◆ **PROBLEM TO WORK ON**
From the first entry to the last, copy everything exactly except the pictures.

○ ○ ○ ○

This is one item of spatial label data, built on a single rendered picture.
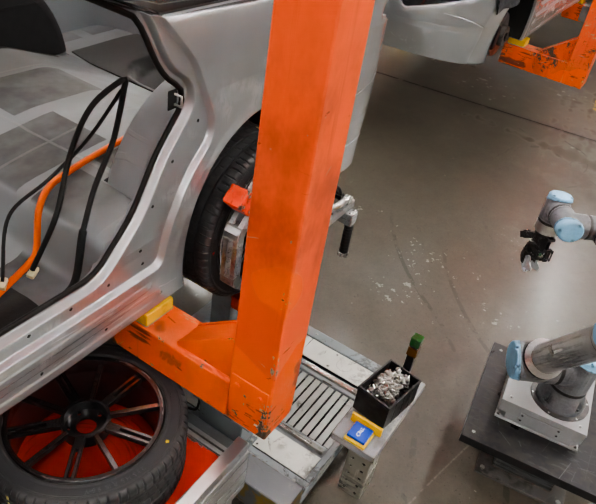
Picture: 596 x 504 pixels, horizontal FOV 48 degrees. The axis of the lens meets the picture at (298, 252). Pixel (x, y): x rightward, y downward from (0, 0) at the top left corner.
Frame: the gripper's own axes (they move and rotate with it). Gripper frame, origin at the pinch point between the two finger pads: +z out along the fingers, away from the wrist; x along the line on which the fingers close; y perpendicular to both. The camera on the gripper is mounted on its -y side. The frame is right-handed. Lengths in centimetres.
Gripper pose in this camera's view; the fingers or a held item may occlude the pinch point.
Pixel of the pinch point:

○ ○ ○ ○

◆ **COMPLETED TASK**
This is one item of spatial label data, built on a single rendered picture.
Picture: 596 x 504 pixels, horizontal FOV 48 degrees. The axis of the lens meets the picture at (298, 252). Pixel (x, y): x rightward, y downward from (0, 0) at the top left corner.
Frame: the gripper's own axes (they move and rotate with it). Gripper frame, origin at the pinch point between the two finger pads: +z out along the fingers, away from the wrist; x along the line on which the fingers close; y perpendicular to both. The camera on the gripper is mounted on its -y side. The frame is right-handed. Lengths in centimetres.
Gripper pose in this camera's view; the fingers or a held item may occlude the pinch point.
Pixel of the pinch point:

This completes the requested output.